Tapi nggak banyak yang beruntung seperti gue, yang punya contoh konkret di depan mata. Atau punya ego yang cukup besar. Masih banyak, bahkan di teman-teman sendiri, yang menganggap jadi ayah, ya, gitu saja. Jadi ayah, ya, berarti punya anak. Masalah ini anak siapa yang urus nantinya, belakangan saja dipikirin, yang penting sudah jadi ayah. Sampai pada puncaknya, ada kalimat yang menggelitik dari salah satu teman cowok, waktu bekas kantor gue lagi anniversary. Gue datang berdua Adia karena Dewa ada urusan. "Lo cuma berdua doang sama Adia? Dewa ke mana? Kok, lo yang urus, sih? Kan, anak itu tanggung-jawab istri, kita, mah, fokus saja cari uang." JEGER! Masih ada, lho, yang mikir begini :)
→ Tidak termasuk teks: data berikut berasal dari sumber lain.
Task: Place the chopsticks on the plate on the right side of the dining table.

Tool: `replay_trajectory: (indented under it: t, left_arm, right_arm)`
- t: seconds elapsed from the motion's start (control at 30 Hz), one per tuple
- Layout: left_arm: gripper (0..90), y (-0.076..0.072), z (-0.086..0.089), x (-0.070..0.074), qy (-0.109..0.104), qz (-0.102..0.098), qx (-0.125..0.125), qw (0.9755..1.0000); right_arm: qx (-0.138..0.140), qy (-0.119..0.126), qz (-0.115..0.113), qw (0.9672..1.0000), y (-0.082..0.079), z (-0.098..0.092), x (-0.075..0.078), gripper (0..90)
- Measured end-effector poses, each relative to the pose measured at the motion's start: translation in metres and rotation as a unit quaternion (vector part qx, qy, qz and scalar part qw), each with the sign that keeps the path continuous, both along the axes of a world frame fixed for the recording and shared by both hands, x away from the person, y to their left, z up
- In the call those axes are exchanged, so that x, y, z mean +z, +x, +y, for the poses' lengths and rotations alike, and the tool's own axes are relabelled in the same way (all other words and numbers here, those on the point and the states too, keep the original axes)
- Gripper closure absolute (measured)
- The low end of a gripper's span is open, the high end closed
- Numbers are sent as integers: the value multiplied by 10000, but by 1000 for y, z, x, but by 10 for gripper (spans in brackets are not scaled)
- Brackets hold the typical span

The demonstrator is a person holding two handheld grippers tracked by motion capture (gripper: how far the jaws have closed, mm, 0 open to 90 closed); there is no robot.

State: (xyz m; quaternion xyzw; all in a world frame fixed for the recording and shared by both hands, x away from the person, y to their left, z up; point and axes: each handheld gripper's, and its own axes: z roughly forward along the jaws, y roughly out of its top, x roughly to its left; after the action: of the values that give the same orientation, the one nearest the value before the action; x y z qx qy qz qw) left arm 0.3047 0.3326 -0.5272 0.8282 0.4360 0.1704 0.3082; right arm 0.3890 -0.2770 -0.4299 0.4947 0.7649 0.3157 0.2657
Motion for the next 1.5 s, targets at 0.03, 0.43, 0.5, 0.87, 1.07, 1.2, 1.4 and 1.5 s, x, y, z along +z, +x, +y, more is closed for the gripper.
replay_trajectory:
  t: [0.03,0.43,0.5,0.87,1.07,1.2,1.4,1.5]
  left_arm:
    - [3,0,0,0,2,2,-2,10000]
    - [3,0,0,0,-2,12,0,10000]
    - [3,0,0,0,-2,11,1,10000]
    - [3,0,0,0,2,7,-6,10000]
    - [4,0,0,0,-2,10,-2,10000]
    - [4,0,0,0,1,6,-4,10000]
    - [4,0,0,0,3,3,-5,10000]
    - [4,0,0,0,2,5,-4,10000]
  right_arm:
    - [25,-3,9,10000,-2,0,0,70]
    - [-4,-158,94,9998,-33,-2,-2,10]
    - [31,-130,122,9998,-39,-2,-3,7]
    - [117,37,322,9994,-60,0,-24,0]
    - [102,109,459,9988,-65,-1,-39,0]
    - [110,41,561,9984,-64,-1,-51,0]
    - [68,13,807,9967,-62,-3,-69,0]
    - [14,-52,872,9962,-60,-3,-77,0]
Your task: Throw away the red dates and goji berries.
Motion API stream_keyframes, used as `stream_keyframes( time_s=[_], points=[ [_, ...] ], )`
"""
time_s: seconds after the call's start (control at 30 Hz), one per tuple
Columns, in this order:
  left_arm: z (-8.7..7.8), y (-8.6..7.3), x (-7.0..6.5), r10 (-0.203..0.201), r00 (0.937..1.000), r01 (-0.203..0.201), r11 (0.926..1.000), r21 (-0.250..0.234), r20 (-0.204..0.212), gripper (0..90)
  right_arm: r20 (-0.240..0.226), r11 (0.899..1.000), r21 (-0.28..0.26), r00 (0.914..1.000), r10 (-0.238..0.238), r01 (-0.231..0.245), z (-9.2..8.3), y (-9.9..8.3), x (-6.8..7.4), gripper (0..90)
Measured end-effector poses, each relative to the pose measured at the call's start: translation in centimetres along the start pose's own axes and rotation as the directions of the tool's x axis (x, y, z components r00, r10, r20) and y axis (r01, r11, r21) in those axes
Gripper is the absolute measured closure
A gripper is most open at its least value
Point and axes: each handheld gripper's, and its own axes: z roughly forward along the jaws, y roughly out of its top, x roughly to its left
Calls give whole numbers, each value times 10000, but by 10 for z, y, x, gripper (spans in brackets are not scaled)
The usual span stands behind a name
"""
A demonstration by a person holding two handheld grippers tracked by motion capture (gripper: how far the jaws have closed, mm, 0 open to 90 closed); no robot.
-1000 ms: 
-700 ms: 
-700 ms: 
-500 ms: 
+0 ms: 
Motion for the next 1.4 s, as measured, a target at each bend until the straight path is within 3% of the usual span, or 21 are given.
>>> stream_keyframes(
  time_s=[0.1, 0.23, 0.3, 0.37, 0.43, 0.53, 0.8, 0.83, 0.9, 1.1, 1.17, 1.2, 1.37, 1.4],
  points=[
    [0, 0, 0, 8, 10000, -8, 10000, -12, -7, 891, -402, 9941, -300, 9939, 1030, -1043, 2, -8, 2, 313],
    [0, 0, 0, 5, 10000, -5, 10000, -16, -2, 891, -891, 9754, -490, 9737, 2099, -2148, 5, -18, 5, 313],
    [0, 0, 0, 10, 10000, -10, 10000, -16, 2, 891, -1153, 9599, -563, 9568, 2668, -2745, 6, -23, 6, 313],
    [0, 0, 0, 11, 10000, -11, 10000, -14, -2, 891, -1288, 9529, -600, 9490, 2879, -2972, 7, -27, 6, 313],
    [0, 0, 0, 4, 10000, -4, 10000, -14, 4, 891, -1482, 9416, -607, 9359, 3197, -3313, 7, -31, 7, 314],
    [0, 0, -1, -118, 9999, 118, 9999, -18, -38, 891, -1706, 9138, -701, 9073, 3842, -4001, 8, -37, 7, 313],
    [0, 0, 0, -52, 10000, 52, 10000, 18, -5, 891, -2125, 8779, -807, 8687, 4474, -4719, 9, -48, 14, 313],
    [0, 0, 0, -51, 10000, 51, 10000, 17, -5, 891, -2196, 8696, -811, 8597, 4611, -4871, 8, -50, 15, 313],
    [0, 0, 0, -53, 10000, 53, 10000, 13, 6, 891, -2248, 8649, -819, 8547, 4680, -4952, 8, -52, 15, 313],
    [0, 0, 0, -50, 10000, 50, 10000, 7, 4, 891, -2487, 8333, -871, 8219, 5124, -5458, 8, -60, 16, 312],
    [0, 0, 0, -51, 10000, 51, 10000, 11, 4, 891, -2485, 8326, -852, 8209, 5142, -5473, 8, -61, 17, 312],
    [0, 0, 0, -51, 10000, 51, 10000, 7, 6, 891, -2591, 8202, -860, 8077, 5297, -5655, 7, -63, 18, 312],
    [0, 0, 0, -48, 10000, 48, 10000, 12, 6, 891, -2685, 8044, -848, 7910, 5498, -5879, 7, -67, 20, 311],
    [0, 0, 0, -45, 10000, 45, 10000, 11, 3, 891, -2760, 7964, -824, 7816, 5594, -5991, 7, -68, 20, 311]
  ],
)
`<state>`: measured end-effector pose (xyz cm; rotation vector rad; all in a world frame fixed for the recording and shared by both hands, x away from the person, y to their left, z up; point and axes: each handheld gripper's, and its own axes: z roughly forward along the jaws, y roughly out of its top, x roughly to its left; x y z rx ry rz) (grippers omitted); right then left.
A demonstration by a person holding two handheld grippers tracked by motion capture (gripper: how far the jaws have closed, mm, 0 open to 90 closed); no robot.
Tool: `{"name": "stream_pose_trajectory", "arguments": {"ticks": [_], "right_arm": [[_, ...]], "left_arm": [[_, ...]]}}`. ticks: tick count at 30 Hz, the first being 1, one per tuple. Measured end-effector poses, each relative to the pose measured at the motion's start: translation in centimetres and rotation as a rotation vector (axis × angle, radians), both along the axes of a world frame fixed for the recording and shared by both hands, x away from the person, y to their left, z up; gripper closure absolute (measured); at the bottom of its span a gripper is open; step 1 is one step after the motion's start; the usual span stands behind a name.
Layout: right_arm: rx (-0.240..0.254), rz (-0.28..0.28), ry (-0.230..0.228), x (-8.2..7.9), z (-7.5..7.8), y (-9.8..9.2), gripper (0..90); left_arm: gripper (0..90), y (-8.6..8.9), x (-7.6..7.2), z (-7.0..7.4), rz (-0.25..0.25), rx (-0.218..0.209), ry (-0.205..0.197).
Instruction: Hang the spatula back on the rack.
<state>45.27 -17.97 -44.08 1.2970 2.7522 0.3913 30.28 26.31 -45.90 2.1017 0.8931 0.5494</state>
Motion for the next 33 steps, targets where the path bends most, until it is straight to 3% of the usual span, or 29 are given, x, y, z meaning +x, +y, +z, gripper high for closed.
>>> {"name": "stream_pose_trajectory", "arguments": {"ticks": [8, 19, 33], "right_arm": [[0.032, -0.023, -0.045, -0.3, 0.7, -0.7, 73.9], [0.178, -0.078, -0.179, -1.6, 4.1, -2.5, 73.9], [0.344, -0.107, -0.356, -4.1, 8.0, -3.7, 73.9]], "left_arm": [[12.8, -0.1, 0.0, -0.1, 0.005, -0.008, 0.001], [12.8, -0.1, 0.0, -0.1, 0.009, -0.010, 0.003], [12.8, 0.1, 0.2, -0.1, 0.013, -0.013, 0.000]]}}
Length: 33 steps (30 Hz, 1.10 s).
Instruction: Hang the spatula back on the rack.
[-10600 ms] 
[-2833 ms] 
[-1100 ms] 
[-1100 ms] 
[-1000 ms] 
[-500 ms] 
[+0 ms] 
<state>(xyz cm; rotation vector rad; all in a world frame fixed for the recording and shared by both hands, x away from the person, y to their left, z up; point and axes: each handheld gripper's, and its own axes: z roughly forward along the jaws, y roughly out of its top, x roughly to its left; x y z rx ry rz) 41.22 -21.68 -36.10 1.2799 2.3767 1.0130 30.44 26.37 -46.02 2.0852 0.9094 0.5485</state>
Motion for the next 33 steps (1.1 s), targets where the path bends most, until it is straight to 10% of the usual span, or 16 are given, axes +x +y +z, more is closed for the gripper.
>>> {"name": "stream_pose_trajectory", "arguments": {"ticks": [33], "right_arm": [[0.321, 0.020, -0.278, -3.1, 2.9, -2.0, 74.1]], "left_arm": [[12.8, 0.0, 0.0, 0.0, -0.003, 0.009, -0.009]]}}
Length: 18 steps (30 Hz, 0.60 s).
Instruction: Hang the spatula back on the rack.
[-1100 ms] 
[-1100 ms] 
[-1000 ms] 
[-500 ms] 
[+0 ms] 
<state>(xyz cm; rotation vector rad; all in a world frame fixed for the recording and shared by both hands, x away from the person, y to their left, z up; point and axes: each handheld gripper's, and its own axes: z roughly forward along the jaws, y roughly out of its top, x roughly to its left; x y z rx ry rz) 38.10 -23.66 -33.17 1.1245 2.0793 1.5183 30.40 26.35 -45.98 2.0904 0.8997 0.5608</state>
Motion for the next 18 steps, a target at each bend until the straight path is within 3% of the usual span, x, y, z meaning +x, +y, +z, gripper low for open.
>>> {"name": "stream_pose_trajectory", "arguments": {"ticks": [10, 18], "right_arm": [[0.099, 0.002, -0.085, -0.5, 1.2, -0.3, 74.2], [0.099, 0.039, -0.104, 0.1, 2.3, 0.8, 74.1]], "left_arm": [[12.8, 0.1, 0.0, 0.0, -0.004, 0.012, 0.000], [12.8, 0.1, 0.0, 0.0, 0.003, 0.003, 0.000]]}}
Saya sering dengar cerita teman-teman cewek Dewa yang curhat, bahwa suaminya nggak dukung dia kasih ASI, misalnya dengan sudah beli susu formula tanpa persetujuan, nggak mau gantian begadang biar kasih kesempatan ibu menyusui untuk beristirahat, atau suaminya nggak pernah mau mandikan anak sendiri. Kalau mandikan saja nggak mau, boro-boro mau bersihin pupnya, kan?

Atau gampangnya, lihat, deh, status Facebook atau tweet para istri menikah dan punya anak, yang orangnya cukup emosional. Nggak jarang mereka nulis sesuatu yang cukup negatif, dan membuat kita kepo dan berpikir: "Lagi kenapa ini orang di rumah tangganya? Marah-marah mulu." Karena, gue pribadi sangat yakin, selama aura di rumah lo positif dan menyenangkan, aura negatif seperti marah-marah nggak akan terjadi (kalaupun terjadi, nggak akan sampai diumbar ke publik lewat media sosial).

Yang berujung apa? Istri merasa menikahi pria yang salah!! BE-RA-BE.

Sebagai seorang suami, sebagai seorang kepala keluarga, itu tanggung jawab BESAR kita, lho :))

Mulai dari hal kecil yang kecil saja, yuk, biar itu semua nggak terjadi. BELAJAR URUS ANAK.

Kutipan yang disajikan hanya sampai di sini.